• **TASK PROMPT**
Restate the lines word for word, from the first line of the records through the line containing "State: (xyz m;". Leave out the pictures and anything after that line.

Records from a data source

——

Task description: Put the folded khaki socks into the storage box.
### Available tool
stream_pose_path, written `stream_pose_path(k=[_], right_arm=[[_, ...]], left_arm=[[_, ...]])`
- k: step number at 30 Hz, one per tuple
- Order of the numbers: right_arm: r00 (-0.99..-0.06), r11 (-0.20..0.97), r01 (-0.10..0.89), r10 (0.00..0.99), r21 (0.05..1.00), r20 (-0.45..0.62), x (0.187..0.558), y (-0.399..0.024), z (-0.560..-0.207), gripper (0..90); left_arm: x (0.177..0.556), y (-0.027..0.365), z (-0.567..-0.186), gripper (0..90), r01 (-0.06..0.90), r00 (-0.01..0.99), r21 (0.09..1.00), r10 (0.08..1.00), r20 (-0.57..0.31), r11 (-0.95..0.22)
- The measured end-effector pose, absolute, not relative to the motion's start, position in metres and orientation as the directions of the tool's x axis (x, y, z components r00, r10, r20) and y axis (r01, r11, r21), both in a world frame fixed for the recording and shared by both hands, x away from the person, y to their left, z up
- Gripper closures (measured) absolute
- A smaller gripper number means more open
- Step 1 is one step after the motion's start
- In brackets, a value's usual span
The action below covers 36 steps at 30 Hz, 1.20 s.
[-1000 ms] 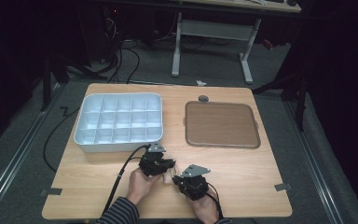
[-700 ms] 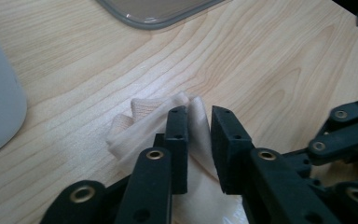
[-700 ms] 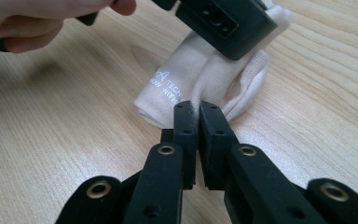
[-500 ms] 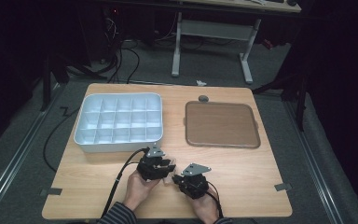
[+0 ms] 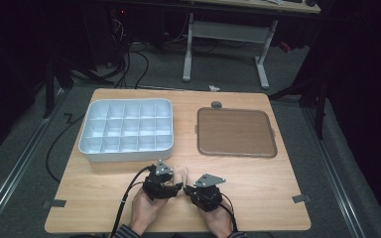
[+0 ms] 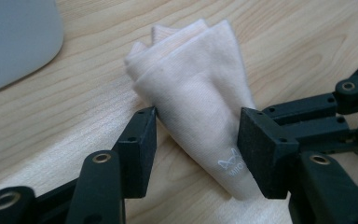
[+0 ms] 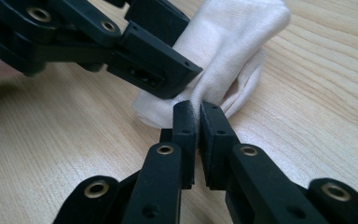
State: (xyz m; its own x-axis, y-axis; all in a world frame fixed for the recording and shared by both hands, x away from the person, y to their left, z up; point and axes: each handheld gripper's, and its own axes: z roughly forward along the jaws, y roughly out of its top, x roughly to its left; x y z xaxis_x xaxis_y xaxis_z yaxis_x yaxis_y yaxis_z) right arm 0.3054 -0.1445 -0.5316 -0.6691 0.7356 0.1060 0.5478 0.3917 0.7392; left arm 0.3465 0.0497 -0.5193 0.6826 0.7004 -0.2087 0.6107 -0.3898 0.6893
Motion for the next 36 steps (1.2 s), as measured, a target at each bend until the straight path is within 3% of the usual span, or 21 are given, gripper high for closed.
stream_pose_path(k=[5, 16, 26, 36], right_arm=[[-0.673, 0.408, 0.543, 0.735, 0.734, 0.089, 0.306, -0.142, -0.532, 83.0], [-0.652, 0.359, 0.518, 0.753, 0.776, 0.087, 0.301, -0.156, -0.516, 66.9], [-0.578, 0.298, 0.538, 0.811, 0.789, 0.088, 0.305, -0.187, -0.510, 64.1], [-0.467, 0.255, 0.575, 0.882, 0.777, 0.056, 0.309, -0.225, -0.513, 58.3]], left_arm=[[0.350, 0.053, -0.519, 45.4, 0.611, 0.683, 0.684, 0.702, -0.202, -0.398], [0.356, 0.057, -0.516, 41.7, 0.635, 0.667, 0.681, 0.704, -0.245, -0.365], [0.366, 0.055, -0.504, 35.8, 0.659, 0.624, 0.695, 0.723, -0.295, -0.285], [0.378, 0.047, -0.512, 35.5, 0.694, 0.603, 0.656, 0.737, -0.304, -0.297]])
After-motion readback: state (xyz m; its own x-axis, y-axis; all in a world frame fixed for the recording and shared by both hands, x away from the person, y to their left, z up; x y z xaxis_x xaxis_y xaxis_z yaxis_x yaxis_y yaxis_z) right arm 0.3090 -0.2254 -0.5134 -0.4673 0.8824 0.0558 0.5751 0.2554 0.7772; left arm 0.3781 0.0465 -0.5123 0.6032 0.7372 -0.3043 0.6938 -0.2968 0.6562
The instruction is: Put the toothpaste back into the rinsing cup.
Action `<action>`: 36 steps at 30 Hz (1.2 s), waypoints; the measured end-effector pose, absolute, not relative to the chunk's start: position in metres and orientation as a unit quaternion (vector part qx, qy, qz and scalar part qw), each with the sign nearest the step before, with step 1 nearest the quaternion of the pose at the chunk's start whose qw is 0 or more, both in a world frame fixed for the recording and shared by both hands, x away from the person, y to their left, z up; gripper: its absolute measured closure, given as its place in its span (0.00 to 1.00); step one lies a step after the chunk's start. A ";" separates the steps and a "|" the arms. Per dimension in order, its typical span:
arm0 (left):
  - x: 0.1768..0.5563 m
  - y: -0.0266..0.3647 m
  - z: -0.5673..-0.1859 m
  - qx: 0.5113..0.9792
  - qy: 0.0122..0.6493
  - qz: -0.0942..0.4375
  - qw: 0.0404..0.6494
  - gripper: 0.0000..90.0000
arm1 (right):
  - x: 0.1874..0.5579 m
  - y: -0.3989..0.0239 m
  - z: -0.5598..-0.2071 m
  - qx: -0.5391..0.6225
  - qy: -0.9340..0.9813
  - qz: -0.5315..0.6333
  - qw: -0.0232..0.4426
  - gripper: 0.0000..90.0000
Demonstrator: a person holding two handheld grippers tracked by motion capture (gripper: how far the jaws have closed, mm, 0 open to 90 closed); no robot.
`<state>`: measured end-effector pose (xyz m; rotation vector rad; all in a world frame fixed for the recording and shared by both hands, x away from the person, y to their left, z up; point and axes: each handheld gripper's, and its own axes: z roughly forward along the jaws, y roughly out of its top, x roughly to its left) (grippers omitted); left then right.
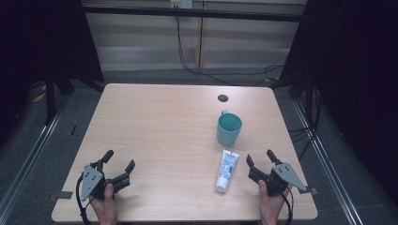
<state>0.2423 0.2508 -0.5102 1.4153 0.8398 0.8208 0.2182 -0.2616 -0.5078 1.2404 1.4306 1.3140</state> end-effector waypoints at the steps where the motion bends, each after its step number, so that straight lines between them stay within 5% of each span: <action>1: 0.242 0.251 -0.510 0.612 0.363 0.355 0.607 0.18 | 0.218 -0.262 -0.508 0.495 0.567 0.519 0.405 0.21; 26: 0.243 0.251 -0.510 0.611 0.365 0.352 0.608 0.18 | 0.226 -0.262 -0.504 0.524 0.576 0.506 0.371 0.16; 36: 0.243 0.251 -0.510 0.613 0.363 0.354 0.606 0.18 | 0.228 -0.253 -0.484 0.518 0.609 0.500 0.333 0.27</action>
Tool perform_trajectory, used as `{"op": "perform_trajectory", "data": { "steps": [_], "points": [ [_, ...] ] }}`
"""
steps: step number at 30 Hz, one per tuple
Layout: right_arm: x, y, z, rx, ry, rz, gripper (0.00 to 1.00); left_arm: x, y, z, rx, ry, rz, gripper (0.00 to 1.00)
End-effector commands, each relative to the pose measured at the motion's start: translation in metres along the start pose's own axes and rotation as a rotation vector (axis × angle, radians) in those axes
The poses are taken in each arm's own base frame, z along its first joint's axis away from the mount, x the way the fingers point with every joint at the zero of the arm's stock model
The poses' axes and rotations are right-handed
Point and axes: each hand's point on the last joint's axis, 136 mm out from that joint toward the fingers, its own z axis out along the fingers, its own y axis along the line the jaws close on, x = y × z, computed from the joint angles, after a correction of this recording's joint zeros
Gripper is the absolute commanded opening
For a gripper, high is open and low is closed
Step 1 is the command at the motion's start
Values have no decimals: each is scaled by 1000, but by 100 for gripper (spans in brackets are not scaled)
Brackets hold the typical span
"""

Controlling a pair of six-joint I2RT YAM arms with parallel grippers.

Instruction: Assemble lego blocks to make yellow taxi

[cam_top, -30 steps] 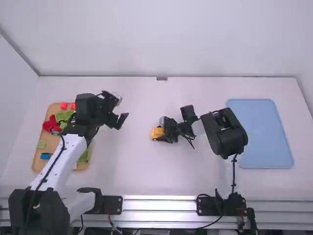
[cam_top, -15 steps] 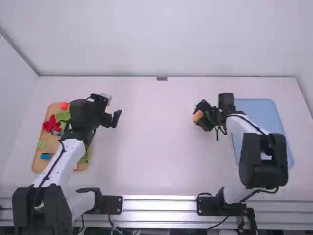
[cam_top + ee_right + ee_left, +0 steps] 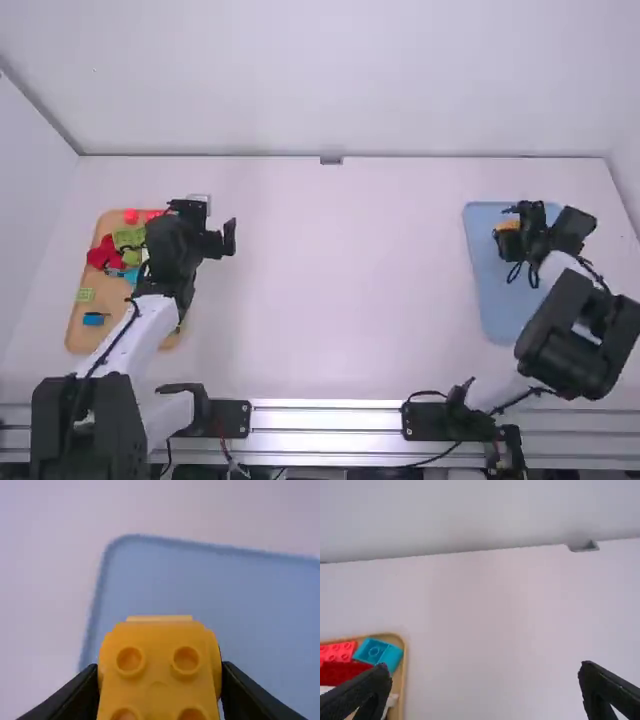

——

• **ANSWER SECTION**
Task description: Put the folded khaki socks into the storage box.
### Available tool
stream_pose_path, written `stream_pose_path(k=[_], right_arm=[[_, ...]], left_arm=[[_, ...]])`
- k: step number at 30 Hz, one per tuple
- Order of the numbers: right_arm: r00 (-0.99..-0.06), r11 (-0.20..0.97), r01 (-0.10..0.89), r10 (0.00..0.99), r21 (0.05..1.00), r20 (-0.45..0.62), x (0.187..0.558), y (-0.399..0.024), z (-0.560..-0.207), gripper (0..90); left_arm: x (0.177..0.556), y (-0.027..0.365), z (-0.567..-0.186), gripper (0..90), r01 (-0.06..0.90), r00 (-0.01..0.99), r21 (0.09..1.00), r10 (0.08..1.00), r20 (-0.57..0.31), r11 (-0.95..0.22)
- The measured end-effector pose, absolute, not relative to the motion's start, position in metres and orientation as the directions of the tool's x axis (x, y, z components r00, r10, r20) and y axis (r01, r11, r21), both in a world frame fixed for the recording and shared by both hands, x away from the person, y to their left, z up
- Gripper closures (measured) absolute
- A smaller gripper number means more open
- Step 1 is one step after the motion's start
- In brackets, a value's usual span
The action below covers 36 steps at 30 Hz, 1.20 s.
[-1000 ms] 
[-700 ms] 
[-700 ms] 
[-500 ms] 
[+0 ms] 
[+0 ms] 
[+0 ms] 
State: (xyz m; its own x-axis, y-axis; all in a world frame fixed for the recording and shared by both hands, x away from the person, y to their left, z up; point and axes: each handheld gripper's, and its own axes: z roughly forward along the jaws, y roughly out of its top, x roughly to its left; x y z xaxis_x xaxis_y xaxis_z yaxis_x yaxis_y yaxis_z) right arm 0.3054 -0.1445 -0.5316 -0.6691 0.7356 0.1060 0.5478 0.3917 0.7392; left arm 0.3465 0.0497 -0.5193 0.6826 0.7004 -0.2087 0.6107 -0.3898 0.6893

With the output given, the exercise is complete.